Another thing is that the design of the block is the same on the Excel/Horizon.

Have these risers had the same issue? Or maybe it's just being noticed now? Could be a knock for or against.


----------



## kshet26 (Dec 20, 2010)

Ooooo I have a horizon! I knew it looked familiar, just wasn't sure it was the same. I haven't had any issues as described on mine, but I'll do your test.

As for the adjustment question: with tape/gauges I'd pick one at random and do the adjustment dance to get things looking right. With TFs I don't have to worry about that anymore. I see your point, though.

Another thing I thought of is a deforming of the block due to over torquing the adjustment screws, I've heard those aluminum blocks can bend if you over-tighten them. But having it that way from the factory would be a little strange...

Maybe also try swapping the blocks (top to bottom and vice versa). That would be interesting.

archerynooblol I think it's safe to say we both like debugging/problem-solving


----------



## archerynooblol (Nov 6, 2010)

kshet26 said:


> Ooooo I have a horizon! I knew it looked familiar, just wasn't sure it was the same. I haven't had any issues as described on mine, but I'll do your test.

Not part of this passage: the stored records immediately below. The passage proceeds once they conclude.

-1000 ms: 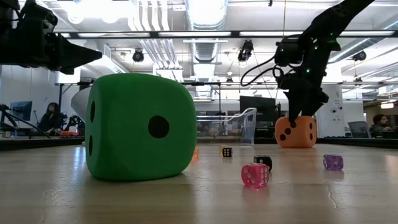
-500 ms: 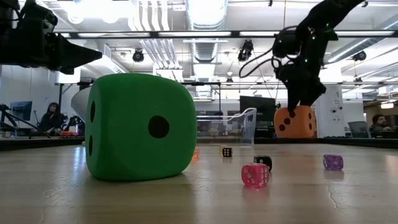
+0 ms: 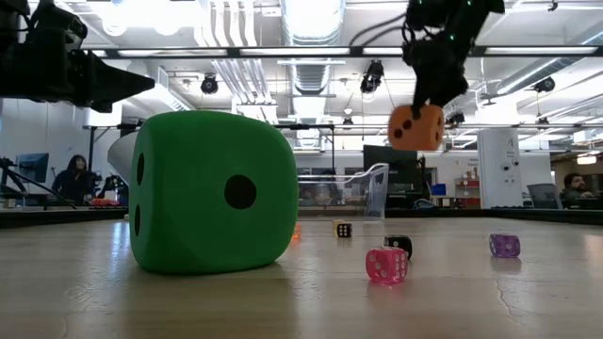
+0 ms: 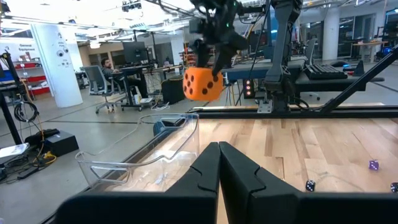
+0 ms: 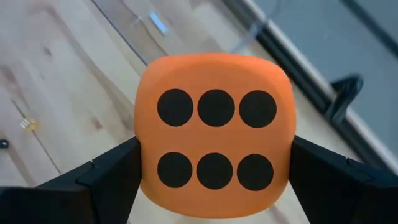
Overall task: Pick & Place Dice
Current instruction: Put the big orange dice into the transparent bin
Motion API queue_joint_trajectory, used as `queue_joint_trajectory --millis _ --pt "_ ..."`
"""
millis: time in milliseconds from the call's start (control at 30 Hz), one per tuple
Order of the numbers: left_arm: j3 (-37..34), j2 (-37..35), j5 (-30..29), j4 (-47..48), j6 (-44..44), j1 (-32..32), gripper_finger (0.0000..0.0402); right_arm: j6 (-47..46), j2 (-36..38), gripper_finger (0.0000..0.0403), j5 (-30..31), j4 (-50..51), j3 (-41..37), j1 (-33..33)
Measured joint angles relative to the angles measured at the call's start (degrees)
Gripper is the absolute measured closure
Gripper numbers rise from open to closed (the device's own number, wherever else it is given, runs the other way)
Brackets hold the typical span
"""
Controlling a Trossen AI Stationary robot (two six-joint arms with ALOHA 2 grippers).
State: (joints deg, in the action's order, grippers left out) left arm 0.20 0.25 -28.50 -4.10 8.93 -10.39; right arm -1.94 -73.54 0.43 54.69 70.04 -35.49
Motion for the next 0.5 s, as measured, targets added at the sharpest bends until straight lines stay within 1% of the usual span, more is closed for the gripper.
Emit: queue_joint_trajectory --millis 100,267,400,500 --pt "0.01 0.00 -0.01 0.00 0.00 0.00 0.0391 2.01 -1.95 0.0060 -0.27 0.05 3.76 0.57" --pt "0.00 0.00 0.00 0.01 0.00 0.01 0.0391 7.44 -7.94 0.0060 -0.87 0.86 9.48 1.16" --pt "0.01 0.00 -0.01 0.00 0.00 0.02 0.0391 14.44 -13.43 0.0060 -1.15 0.82 13.62 1.14" --pt "-0.01 0.00 -0.01 0.00 0.00 0.01 0.0391 18.25 -17.19 0.0060 -2.44 0.42 17.42 1.14"
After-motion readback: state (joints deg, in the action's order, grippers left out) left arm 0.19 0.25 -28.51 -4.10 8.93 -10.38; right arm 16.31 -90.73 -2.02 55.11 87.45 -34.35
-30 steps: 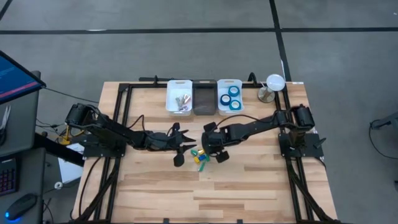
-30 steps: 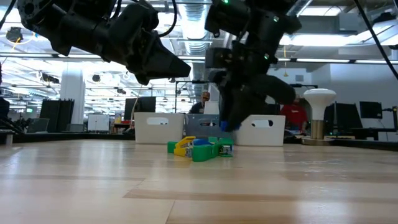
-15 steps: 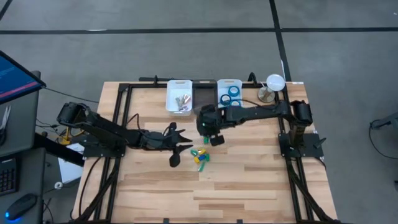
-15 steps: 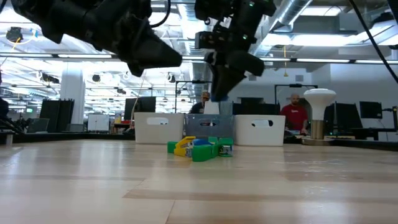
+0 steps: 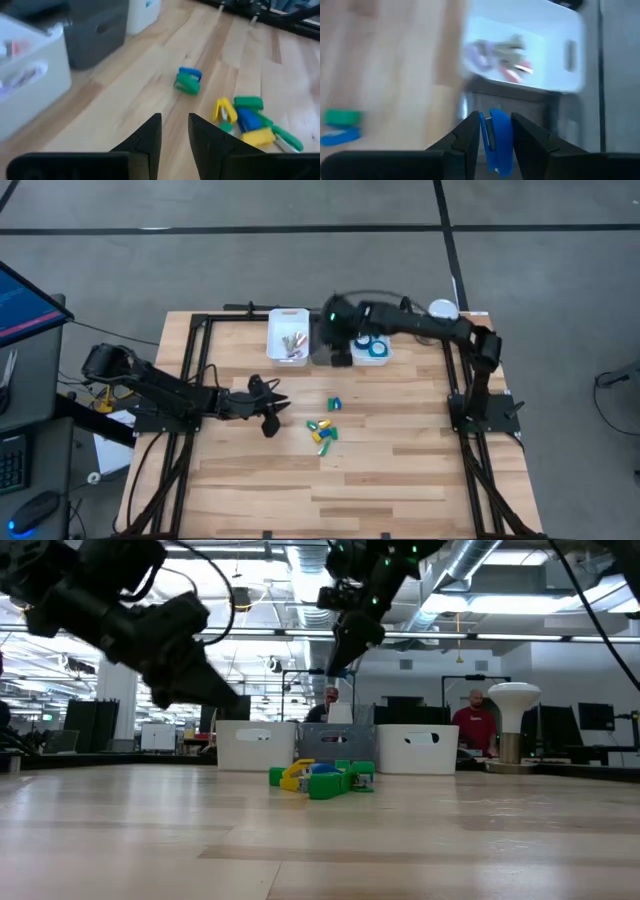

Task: Pick and place Stapler, Stapler remover, tape
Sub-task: Put the blue stapler into the black bin

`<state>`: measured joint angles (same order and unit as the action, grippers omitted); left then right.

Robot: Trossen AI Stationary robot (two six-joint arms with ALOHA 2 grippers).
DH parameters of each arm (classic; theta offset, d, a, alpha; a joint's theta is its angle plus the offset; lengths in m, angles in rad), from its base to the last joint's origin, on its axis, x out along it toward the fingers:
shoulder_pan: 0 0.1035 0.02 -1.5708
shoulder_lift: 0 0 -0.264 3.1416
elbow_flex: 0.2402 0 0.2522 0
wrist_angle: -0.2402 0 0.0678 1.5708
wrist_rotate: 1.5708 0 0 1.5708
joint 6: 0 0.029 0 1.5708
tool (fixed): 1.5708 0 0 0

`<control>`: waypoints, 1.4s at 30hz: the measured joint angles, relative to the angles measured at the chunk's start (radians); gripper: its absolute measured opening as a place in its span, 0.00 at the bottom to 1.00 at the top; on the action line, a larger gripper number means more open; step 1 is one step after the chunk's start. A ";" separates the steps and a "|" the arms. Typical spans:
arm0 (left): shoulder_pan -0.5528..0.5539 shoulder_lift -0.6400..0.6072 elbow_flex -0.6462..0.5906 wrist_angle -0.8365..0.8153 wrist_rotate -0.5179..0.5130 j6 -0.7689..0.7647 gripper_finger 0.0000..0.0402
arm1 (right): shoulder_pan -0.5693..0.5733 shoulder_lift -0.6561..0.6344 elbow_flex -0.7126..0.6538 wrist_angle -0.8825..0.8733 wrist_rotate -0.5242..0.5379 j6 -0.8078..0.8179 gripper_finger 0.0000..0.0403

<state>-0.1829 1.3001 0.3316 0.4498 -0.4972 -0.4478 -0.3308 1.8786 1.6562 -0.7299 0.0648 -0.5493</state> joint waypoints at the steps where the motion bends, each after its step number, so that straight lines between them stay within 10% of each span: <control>1: -0.001 -0.004 -0.014 0.001 0.000 -0.012 0.22 | -0.030 0.000 0.000 0.013 -0.015 0.002 0.25; 8: -0.001 -0.004 -0.038 0.014 -0.014 -0.017 0.22 | -0.210 0.042 0.000 0.057 -0.252 0.123 0.25; 16: 0.037 -0.004 -0.038 0.030 -0.019 0.049 0.22 | -0.233 0.201 0.000 0.061 -0.281 0.180 0.23; 42: 0.075 -0.004 -0.038 0.031 0.031 0.047 0.22 | -0.159 0.258 0.011 0.058 -0.013 0.136 0.23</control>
<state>-0.1078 1.2957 0.2932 0.4808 -0.4664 -0.4007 -0.4894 2.1365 1.6674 -0.6723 0.0514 -0.4132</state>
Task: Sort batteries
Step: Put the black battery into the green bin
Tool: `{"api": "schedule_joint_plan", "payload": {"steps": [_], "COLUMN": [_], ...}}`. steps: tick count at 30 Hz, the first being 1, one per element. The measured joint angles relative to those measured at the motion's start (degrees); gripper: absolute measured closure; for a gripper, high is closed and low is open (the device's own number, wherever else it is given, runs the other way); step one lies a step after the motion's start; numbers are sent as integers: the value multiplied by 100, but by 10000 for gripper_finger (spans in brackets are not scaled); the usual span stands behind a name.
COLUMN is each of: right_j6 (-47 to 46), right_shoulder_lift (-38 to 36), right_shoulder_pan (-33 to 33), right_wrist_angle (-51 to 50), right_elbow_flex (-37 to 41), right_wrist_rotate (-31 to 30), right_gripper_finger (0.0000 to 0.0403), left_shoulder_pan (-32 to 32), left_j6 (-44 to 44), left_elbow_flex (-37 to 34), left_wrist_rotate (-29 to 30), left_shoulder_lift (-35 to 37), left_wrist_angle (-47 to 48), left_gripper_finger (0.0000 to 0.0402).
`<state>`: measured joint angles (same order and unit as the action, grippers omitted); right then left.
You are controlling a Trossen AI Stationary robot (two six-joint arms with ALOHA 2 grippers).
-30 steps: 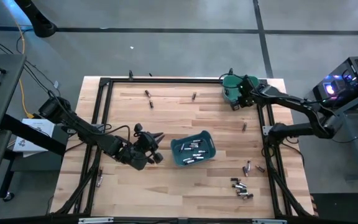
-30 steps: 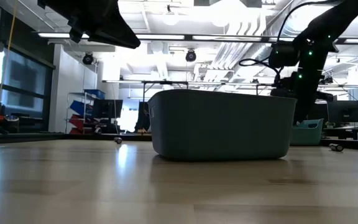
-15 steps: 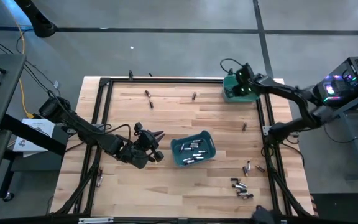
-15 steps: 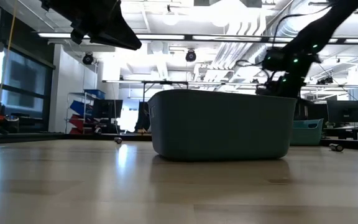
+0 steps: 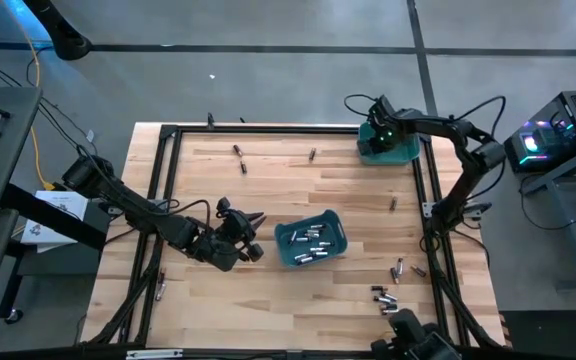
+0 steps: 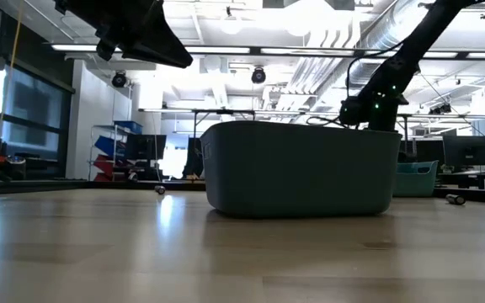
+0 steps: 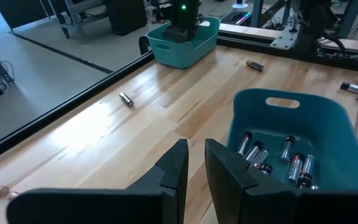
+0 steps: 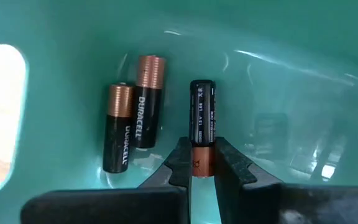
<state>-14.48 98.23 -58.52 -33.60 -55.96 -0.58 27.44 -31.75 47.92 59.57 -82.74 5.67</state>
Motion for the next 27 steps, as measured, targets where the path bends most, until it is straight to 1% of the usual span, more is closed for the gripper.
{"api": "schedule_joint_plan", "payload": {"steps": [4,6,20,27], "right_j6": [38,-9,18,105], "right_shoulder_lift": [44,44,12,-506], "right_shoulder_pan": [0,0,0,0], "right_wrist_angle": [25,35,195,128], "right_elbow_flex": [0,0,11,-215], "right_wrist_rotate": [-28,-34,-84,-85], "right_gripper_finger": [384,378,265,204], "left_shoulder_pan": [0,0,-4,-4], "left_j6": [-17,-17,3,-9], "left_elbow_flex": [0,1,1,2], "left_wrist_rotate": [0,0,-2,-2], "left_shoulder_lift": [2,2,2,2], "left_wrist_angle": [0,-2,0,0], "left_gripper_finger": [355,355,355,355]}}
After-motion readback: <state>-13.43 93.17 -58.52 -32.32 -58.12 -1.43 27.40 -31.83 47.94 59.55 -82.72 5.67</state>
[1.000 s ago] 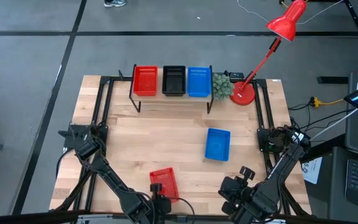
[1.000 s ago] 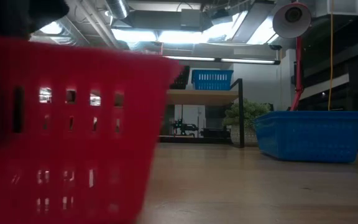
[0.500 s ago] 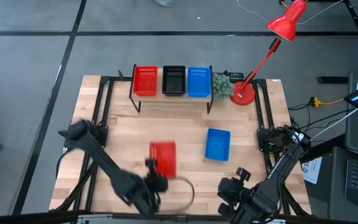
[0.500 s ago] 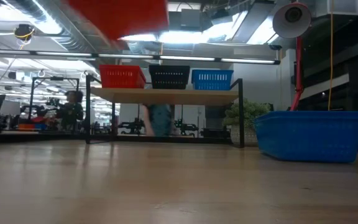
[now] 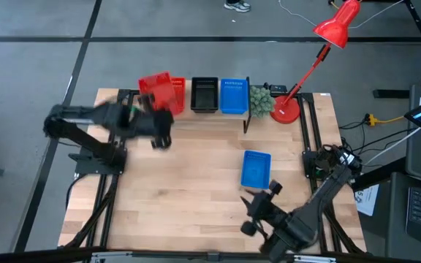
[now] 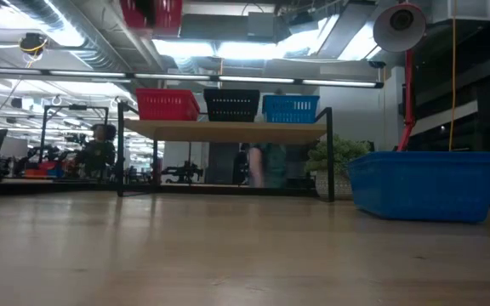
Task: Stack baskets on shelf by color
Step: Stack the red bin on top of the red bin on the shelf
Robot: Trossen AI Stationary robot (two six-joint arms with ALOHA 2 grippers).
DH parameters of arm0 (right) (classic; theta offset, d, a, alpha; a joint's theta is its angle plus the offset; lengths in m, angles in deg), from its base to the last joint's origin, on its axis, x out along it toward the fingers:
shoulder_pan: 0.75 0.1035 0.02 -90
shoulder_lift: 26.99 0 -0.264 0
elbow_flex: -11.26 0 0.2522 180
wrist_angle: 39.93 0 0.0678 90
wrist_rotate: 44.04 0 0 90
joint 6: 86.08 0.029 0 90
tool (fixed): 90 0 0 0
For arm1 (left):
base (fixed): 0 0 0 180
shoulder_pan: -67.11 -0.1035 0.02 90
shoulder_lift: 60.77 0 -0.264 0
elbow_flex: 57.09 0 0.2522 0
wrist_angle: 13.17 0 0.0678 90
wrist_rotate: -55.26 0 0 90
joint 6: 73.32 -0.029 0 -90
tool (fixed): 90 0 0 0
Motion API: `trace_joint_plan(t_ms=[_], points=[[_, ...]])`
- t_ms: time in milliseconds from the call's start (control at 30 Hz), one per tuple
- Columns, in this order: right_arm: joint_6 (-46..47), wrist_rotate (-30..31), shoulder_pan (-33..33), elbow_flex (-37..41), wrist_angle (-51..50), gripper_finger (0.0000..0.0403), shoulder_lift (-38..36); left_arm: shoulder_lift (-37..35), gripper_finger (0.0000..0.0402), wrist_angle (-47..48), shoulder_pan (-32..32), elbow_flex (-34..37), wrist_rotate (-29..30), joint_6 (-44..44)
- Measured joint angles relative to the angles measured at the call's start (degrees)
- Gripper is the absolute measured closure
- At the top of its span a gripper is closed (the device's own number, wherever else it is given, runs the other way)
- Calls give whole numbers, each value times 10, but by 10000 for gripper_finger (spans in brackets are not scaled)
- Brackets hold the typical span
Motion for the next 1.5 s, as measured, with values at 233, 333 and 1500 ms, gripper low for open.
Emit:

If you end up taking it out, post a picture of the under side. Curious to see if there's an alignment feature underneath. Current guess is no.



kshet26 said:


> Maybe also try swapping the blocks (top to bottom and vice versa). That would be interesting.
> ... think it's safe to say we both like debugging/problem-solving


:wink: man after my own heart


----------



## MartinOttosson (May 31, 2011)

Great discussion. I unfortunately no longer have the riser, so I can´t check. I sent it in for warranty, and the shop also found it faulty so Hoyt will most likely get to know it. If it was a irregularity in the position of the ILF-alignment block, I think I would have seen it. I inspected the riser very carefully and normally I find any problems quite fast, unless it is a milling block twist that is very hard to see. But I didn´t disassemble anything since I wanted to be sure that I didn´t mess anything up before sending the riser back for the warranty claim. 

It is for sure not an intentional misalignment from Hoyt. No riser ever had that, and if they ever would make such a change, that would be called "revolutionary"... 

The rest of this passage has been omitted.